And so it had, because we were at sea and the sewage-soured streets were far behind us. We ran under sail all that day and saw no other ships except a handful of small craft that were fishing and those vessels, seeing our rampant wolf’s head, scattered from our path, their men pulling desperately on oars to escape Seolferwulf ’s threat. That evening we ran the ship close inshore, lowered the sail, and felt our way under oars into a shallow channel to make a camp. It was late in the year to be voyaging and so the cold dark came early. We had no horses so it was impossible to explore the country about our landing place, but I had no fears because I could see no settlements except for one reed-thatched hovel a long way north, and whoever lived there would fear us far more than we feared them. This was a place of mud and reed and grass and creeks beneath a vast wind-driven sky. I say camp, but all we did was carry cloaks above the thick tideline of weed and driftwood. I left sentries on the boat, and placed others at the small island’s extremities, and then we lit fires and sang songs beneath the night clouds.
“We need men,” Finan said, sitting next to me.
“We do,” I agreed.
“Where do we find them?”
“In the north,” I said. I was going to Northumbria, going far from Wessex and its priests, going to where my friend had a fortress in the bend of a river and my uncle had a fortress by the sea. I was going home.
“If we’re attacked,” Finan said, and did not finish the thought.

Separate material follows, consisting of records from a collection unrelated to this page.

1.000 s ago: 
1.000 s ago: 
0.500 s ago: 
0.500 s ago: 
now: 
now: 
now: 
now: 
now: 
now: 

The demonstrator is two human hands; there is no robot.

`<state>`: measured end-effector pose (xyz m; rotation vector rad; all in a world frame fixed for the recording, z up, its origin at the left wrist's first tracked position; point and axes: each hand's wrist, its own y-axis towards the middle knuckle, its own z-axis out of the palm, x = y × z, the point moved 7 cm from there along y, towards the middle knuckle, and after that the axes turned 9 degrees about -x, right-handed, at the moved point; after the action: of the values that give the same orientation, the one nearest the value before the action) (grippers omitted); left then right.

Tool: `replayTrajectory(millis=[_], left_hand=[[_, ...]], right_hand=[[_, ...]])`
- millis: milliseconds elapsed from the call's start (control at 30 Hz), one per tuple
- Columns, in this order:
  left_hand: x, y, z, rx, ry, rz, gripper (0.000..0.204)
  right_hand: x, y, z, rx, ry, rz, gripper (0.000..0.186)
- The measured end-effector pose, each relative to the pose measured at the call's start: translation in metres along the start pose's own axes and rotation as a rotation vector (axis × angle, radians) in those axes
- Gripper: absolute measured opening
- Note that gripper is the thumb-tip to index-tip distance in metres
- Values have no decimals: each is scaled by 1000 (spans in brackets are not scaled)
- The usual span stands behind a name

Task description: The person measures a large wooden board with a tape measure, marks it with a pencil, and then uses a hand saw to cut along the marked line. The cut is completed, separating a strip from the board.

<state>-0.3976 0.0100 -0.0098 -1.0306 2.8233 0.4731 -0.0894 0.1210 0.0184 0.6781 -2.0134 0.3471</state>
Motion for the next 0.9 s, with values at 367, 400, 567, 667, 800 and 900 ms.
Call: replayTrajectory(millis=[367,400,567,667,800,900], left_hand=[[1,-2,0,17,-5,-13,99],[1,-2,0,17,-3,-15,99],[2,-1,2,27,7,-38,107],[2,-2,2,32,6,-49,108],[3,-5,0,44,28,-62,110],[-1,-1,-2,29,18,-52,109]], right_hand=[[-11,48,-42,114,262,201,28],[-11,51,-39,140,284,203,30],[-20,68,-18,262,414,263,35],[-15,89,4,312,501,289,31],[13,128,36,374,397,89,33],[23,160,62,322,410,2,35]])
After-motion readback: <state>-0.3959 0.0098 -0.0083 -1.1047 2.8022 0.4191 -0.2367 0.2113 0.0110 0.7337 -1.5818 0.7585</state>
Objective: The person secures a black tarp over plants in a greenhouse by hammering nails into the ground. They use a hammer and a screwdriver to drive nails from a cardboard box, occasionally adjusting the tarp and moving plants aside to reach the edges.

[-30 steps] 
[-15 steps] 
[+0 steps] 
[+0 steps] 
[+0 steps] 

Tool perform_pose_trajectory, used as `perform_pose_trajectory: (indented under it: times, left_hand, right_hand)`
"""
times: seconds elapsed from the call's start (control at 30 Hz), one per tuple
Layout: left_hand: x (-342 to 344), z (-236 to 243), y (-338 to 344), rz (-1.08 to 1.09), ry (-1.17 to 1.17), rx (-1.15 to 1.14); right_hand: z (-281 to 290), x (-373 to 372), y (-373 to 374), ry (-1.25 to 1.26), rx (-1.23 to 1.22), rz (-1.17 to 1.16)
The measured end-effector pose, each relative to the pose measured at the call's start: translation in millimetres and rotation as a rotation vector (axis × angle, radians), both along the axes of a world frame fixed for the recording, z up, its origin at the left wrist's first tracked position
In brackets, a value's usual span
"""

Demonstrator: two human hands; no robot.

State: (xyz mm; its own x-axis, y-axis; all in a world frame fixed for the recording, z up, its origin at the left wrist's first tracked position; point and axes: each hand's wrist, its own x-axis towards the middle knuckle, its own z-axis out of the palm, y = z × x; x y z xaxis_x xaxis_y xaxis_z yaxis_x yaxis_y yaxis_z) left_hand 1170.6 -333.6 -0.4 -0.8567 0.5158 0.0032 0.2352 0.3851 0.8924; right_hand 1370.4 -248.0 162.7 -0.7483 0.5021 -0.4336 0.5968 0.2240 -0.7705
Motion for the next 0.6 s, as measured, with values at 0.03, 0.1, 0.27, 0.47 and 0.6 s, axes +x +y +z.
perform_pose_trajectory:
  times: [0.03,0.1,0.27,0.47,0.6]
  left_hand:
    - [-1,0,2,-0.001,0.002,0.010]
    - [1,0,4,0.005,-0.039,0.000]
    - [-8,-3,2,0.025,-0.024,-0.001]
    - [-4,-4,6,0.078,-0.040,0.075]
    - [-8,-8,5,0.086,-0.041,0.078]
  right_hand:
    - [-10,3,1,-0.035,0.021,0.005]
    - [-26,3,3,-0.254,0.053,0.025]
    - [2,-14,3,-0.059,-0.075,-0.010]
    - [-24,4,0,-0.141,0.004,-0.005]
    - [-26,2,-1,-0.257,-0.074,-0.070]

“We won’t be,” I said confidently. Any ship at sea was prey to pirates, but Seolferwulf was a warship, not a trader. She was longer than most merchant ships and, though her belly was wide, she had a sleekness that only fighting ships possessed. And from a distance she would appear fully manned because of the number of women aboard. A pair of ships might dare to attack us, but even that was unlikely while there was easier prey afloat. “But we do need men,” I agreed, “and silver.”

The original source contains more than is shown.